Someone else has figured out what is misinformation and is telling google.




The idea that _anyone_ can reliably enough decree what's misinformation is ludicrous. I acknowledge that there are vast masses of incredibly stupid people that need to pretend that Truth is handed down on clay tablets by God in order to function. We're much better off with the scientific establishment wearing this mantle than, say, religious institutions. And its pointless to try to convince these people that science is an iterative, incremental process that's based in skepticism, not certainty.

But the minority of society that understands and participates in the process of truth-formation (including scientists!) produces a widely disproportionate amount of epistemic value, and society depends on this process for basic functioning.

It's amazing to me that this isn't clear to everyone after the pandemic, of all things. The amount of claims that were banned from social media as "misinformation" that became expert consensus a couple of months later is mind-boggling.
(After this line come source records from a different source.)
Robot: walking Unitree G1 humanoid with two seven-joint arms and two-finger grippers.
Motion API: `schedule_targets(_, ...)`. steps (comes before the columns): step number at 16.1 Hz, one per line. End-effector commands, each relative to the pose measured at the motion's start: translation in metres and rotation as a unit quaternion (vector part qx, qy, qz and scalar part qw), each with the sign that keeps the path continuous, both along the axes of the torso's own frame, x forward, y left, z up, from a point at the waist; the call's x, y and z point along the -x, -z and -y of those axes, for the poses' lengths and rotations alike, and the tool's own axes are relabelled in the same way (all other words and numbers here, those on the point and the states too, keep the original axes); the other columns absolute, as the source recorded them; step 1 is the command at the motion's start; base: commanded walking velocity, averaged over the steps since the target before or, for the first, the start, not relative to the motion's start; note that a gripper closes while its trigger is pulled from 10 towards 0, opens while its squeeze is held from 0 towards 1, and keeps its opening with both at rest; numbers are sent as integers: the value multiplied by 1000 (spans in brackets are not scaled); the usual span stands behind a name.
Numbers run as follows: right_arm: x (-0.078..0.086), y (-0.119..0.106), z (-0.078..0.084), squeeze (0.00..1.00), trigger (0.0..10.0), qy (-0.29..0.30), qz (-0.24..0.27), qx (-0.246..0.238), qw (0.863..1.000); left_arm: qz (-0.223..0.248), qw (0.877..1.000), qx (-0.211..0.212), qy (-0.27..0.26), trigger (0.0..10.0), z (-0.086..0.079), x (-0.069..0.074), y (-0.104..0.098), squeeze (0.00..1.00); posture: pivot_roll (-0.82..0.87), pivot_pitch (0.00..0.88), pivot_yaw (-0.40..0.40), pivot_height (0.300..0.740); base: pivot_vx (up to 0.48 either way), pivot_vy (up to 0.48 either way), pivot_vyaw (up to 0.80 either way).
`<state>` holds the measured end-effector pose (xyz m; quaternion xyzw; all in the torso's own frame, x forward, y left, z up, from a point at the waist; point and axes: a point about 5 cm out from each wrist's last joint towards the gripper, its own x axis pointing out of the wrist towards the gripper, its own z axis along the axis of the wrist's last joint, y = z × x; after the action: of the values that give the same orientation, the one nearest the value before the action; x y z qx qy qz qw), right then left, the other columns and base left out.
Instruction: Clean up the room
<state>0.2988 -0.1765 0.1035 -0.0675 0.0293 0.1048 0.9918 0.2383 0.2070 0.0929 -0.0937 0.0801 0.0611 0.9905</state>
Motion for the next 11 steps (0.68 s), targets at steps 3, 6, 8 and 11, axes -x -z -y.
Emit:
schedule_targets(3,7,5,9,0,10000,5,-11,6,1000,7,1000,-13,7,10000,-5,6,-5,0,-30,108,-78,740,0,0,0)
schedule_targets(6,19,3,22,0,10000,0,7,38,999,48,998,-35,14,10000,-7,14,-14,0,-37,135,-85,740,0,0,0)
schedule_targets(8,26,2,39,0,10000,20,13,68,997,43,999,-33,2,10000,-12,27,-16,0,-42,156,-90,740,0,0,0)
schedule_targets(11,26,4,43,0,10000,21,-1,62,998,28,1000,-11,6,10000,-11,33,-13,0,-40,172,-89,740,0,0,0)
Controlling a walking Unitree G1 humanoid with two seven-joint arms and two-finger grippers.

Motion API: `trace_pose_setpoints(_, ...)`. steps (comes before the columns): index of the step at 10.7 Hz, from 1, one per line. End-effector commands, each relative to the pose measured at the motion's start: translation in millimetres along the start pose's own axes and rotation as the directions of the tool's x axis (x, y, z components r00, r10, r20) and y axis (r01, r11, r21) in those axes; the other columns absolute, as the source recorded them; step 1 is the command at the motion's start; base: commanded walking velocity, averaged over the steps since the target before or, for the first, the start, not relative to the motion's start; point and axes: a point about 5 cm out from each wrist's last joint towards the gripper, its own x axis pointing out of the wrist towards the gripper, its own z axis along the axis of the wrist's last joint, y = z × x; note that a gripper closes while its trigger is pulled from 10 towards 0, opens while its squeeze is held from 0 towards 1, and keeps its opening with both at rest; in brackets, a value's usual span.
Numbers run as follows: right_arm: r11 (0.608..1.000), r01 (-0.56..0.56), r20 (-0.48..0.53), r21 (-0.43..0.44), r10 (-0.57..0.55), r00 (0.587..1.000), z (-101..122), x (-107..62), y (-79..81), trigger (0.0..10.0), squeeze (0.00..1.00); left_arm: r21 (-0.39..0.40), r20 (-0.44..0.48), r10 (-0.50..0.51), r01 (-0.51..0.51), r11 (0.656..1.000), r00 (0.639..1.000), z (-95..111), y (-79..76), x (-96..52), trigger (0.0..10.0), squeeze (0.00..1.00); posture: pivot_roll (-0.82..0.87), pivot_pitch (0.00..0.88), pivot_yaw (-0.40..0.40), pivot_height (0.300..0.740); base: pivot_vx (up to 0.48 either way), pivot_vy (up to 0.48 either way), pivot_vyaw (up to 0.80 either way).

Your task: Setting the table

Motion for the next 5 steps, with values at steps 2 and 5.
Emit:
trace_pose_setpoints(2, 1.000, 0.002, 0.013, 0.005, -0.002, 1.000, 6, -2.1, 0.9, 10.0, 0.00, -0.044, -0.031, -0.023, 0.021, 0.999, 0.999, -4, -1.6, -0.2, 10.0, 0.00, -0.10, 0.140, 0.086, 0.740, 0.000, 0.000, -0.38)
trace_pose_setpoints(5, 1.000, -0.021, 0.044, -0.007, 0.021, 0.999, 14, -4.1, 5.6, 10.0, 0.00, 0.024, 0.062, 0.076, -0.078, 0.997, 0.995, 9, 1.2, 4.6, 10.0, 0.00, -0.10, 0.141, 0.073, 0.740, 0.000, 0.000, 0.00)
Following smart and quantitative people on Twitter was wayyyy more likely to provide you a healthy and safe pandemic experience than following the incoherent and self-contradictory public health recommendations (let alone policy). More important than this "direct-to-consumer" ability to discuss the pandemic is that experts themselves form their opinions through this type of discussion. The notion that there's a "someone else" who has reliably figured out which dissent is out of bounds is laughable.

I'll note again that Google's current policy is limited to fairly simple things, but it's an important Schelling fence being torn down and worthy of commenting on (and pushing back against, if yiu believe the trend is harmful).